To implement Hadoop or Hadoop-like systems with analytics successfully, an enterprise must address a set of readiness issues that fit into four categories:
- Security— Preventing data theft and controlling access
- Support— Documentation and consulting
- Analytics— The minimum analytics feature set that enterprises require
- Integration— Integration with legacy or third-party products for the purpose of data migration or data exchange
Using these four categories as bases for comparison, this article makes a case for enterprise adoption of commercial Hadoop products, such as InfoSphere BigInsights for big data analytics, rather than of open source "vanilla" Hadoop installations.

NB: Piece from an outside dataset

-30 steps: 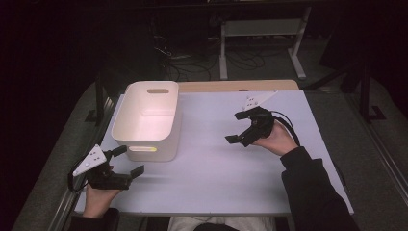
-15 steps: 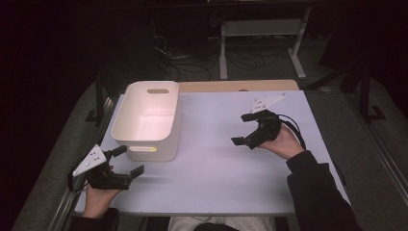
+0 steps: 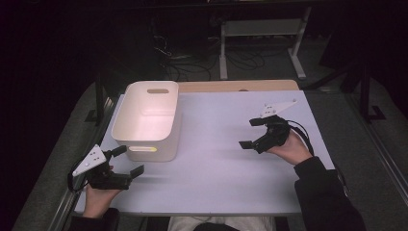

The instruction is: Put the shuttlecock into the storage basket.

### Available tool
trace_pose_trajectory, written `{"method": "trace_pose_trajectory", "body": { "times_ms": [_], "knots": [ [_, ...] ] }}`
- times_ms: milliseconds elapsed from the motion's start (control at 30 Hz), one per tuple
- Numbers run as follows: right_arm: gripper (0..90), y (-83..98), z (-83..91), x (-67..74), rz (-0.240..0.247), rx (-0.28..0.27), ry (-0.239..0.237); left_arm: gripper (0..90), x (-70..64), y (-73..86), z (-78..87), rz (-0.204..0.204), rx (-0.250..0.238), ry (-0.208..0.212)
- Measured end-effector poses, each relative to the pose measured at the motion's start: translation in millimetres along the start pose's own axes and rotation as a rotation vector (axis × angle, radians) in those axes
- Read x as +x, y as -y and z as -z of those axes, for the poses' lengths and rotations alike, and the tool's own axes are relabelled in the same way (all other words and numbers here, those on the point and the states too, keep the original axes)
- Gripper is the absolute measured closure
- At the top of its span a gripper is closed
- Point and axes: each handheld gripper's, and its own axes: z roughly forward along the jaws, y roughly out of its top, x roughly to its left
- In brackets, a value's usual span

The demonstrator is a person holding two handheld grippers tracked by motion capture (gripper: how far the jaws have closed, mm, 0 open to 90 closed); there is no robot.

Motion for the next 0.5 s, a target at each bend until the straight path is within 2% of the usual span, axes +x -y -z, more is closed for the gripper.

Preventing data theft and controlling access
Security issues are a common concern in Hadoop deployments. By design, Hadoop stores and processes unstructured data that originates from multiple sources. Access control, data entitlement, and ownership problems can result. IT managers need to control access to the data entering the system and the data going out. The fact that Hadoop (or Hadoop-like environments) include data with various classifications and sensitivity levels can exacerbate access-control problems. The ultimate risks are data theft and inappropriate data access or disclosure.
Data theft in an endemic problem at the enterprise level. Attacks on corporate IT systems are common. These issues have been addressed in traditional relational systems. But implementing solutions for big data systems is a different matter, given the new set of technologies in play. By default, most big data systems do not encrypt data at rest, an issue that must be addressed as a first step. And cluster administration is required for the clusters of available data. Again, relational systems have overcome similar problems. But given that cluster-administration tools aren't yet available for Hadoop-like systems, unwanted direct access to data files or data-node processes is possible.
Furthermore, the merging of multiple datasets for analysis creates a new dataset that can require separate access controls. Roles that were applied to the data sources must now be defined for the combination of data sources. Clear boundaries must be defined for roles on either a technical or a functional basis. Neither option is perfect. Establishing roles on a functional basis can enable snooping into data here and there, but it's easier for administrators to implement when the datasets are merged. Using a technical basis can secure the original data nodes, but create access problems when the nodes are merged. The built-in access-control and security features in Hadoop Distributed File System (HDFS) cannot address this dilemma. Some companies that use Hadoop are building new environments that store merged datasets, or they are protecting access to the merged data through customized firewalls.
Products such as InfoSphere Guardium® Data Security (see Resources) can come to the rescue to ensure data security in Hadoop-based systems. InfoSphere Guardium Data Security automates the entire compliance-auditing process in heterogeneous environments through features such as auto-discovery of sensitive data, automated compliance reporting, and data-level access control.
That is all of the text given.